Do you ever feel like your friends are more popular, richer, and happier than you?
Well it turns out they probably are. But don’t go home and cry yourself to sleep, because paradoxically this is somehow true for almost everyone.
Two social network scientists, Young-Ho Eom at the University of Toulouse and Hang-Hyun Jo at Aalto University in Finland, have figured out a simple mathematical explanation for why.
The friendship paradox
The fact that most of our friends have more friends than we do is old news. Scott Feld figured out in the 90s that most people have fewer friends than their friends. He called it the friendship paradox.
Compare the number of friends one person has to the average number of friends their friends have, and the second number is always bigger. Most of us only have a few friends, but some people that have tons of friends. It’s those super-popular people that creates the paradoxical effect.
It makes sense when you think about it: People who have a ton of friends are more likely to be your friend in the first place. They have a greater tendency to make friends. People with a lot of friends drive the average number of friends up in tons of other people’s social networks because they are connected to so many other social networks.
In the image below you can see the paradox illustrated. Sue has the most friends and is driving the average up among the group. The number above each name is how many friends each girl has, the number in parentheses is the average number of friends her friends have.
Everyone but Sue and Alice, who are the super-popular girls, has fewer friends than their friends do.
You can apply the same idea to online social networks like Facebook and Twitter. The people a person follows on Twitter almost always have more followers than they do, because we are more likely to follow users who are popular.
The same is true for intimacy. Your sexual partners have probably had more partners than you have. The more partners someone has the more likely they are to eventually become your partner.
But how do network scientists know that our friends are not just more popular than us, they’re richer and happier too? It turns out the friendship paradox not only applies to the sheer numbers of a given social network, it applies to other characteristics of the group too.
Other characteristics of a social network follow the same paradox
Eom and Jo have worked out the mathematical conditions under which a characteristics like wealth and happiness of a social group will follow the same trend as the friendship paradox. Their paper was published on the open access pre-publication database arXiv.
The scientists examined the networks of physicists and “network scientists” like themselves, counting how many co-authors each scientist had on papers they had written. True to the friendship paradox each scientist’s co-authors had a higher average number of co-authors than they did.
But here’s where it gets interesting. Your co-authors not only have more co-authors than you, they also have more citations and more publications. Eom and Jo are calling this the generalized friendship paradox (GFP). The scientists suggest that other features of social networks, like wealth and happiness, are likely to behave the same way as citations and publications.
They call these “high characteristics” and they have a positive correlation with the number of friends of friends, i.e. your friends are wealthier and happier than you.
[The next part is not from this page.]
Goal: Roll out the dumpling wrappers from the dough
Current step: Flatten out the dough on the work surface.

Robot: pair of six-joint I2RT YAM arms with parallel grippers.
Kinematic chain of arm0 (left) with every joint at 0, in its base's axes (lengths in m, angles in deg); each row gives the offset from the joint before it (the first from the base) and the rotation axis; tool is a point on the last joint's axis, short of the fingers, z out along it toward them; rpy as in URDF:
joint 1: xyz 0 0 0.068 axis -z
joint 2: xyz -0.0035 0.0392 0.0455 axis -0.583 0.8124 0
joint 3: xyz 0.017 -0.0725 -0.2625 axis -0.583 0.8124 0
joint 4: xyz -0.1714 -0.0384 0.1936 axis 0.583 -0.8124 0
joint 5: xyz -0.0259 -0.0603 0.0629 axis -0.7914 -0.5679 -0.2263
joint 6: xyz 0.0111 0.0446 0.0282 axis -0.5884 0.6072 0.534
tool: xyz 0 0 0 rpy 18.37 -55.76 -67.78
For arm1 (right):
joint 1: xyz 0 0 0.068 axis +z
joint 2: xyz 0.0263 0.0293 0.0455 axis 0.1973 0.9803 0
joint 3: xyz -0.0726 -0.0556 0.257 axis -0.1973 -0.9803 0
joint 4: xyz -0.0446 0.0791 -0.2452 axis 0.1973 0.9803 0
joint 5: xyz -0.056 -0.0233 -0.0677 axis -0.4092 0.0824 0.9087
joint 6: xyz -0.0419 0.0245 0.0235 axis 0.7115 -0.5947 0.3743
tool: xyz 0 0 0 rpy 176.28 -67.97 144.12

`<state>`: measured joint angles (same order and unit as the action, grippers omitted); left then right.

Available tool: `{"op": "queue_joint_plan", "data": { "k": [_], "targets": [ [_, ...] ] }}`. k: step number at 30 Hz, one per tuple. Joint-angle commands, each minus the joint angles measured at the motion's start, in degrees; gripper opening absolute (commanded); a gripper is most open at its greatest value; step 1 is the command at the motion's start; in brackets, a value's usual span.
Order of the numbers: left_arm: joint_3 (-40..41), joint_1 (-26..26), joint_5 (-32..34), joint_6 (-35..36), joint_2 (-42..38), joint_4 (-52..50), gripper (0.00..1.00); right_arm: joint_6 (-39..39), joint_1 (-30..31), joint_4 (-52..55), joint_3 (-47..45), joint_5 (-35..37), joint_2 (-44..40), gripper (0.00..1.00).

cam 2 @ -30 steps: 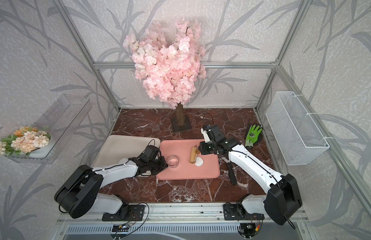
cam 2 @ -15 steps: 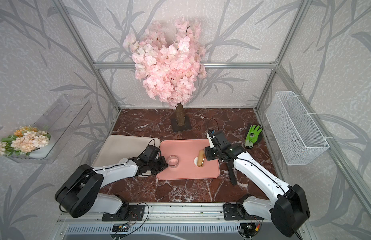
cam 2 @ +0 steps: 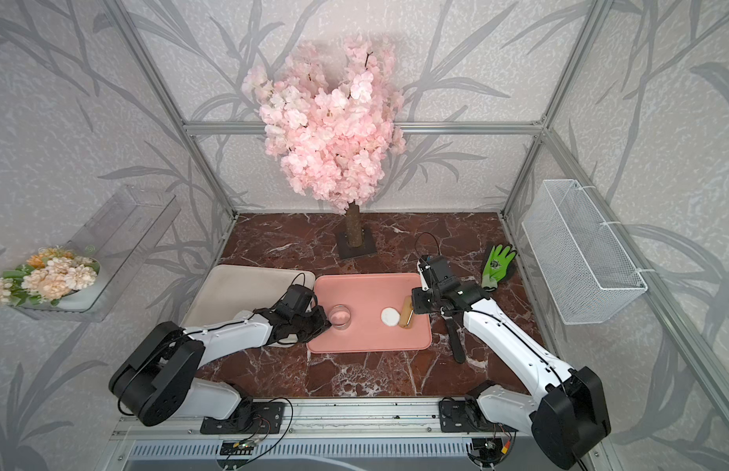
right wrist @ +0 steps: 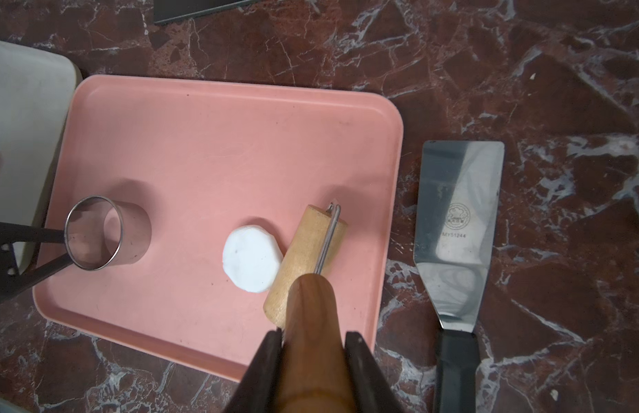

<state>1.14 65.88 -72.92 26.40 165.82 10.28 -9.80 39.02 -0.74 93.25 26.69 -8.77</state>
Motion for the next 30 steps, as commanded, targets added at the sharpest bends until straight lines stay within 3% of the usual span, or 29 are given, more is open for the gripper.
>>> {"op": "queue_joint_plan", "data": {
  "k": [1, 11, 24, 30],
  "targets": [
    [1.7, -0.3, 3.3, 0.8, 2.5, -8.4, 0.0, 0.7, 0.9, 1.5, 3.9, -0.9, -1.8, 0.0],
    [1.7, -0.3, 3.2, 0.9, 2.4, -8.4, 0.0, -1.4, 6.7, -3.1, 5.1, -1.8, 3.1, 0.0],
    [1.4, -0.2, 3.1, 0.8, 2.4, -7.8, 0.0, -2.2, 6.7, -8.8, 2.6, -1.2, 13.4, 0.0],
    [1.5, -0.2, 2.8, 0.8, 2.5, -7.6, 0.0, -2.1, 6.7, -6.3, 6.3, -4.4, 10.2, 0.0]
  ]
}}
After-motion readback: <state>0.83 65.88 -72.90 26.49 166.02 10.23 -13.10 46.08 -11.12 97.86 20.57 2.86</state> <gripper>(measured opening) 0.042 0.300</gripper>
These kinds of characteristics of a social network follow the same kind of pattern that we see in the original friendship paradox, the scientists say, and it happens because we’re looking at a biased sample of our friends.
This paradox can make us feel bad about ourselves
“When we compare our characteristics like popularity, income, reputation, or happiness to those of our friends, our perception of ourselves might be distorted as expected by the GFP,” Eom and Jo say in the paper.
It’s similar to going to the gym and feeling like the most out of shape person there. The reason that everyone around you is so in shape is because they’re at the gym all the time — that’s why you’re seeing them. Everyone else is at home relaxing and not getting in shape. You’re looking at a very biased sample of people.
In our social networks we are seeing a group biased toward those that are more socially-active. Wealth and happiness likely follow the same pattern — we see a biased sampling of those characteristics too. So when we look at our friends we see a group of people that are much more popular, wealthy, and happy and it has a big impact on how we perceive ourselves.
Online social networks make it even easier to see how much better off our well-off friends are.
There are several studies showing that heavy online social network users are actually less happy than lighter users, and the researchers think constantly seeing updates from this biased sample of friends that are more popular, wealthy, and happy than them could be the reason.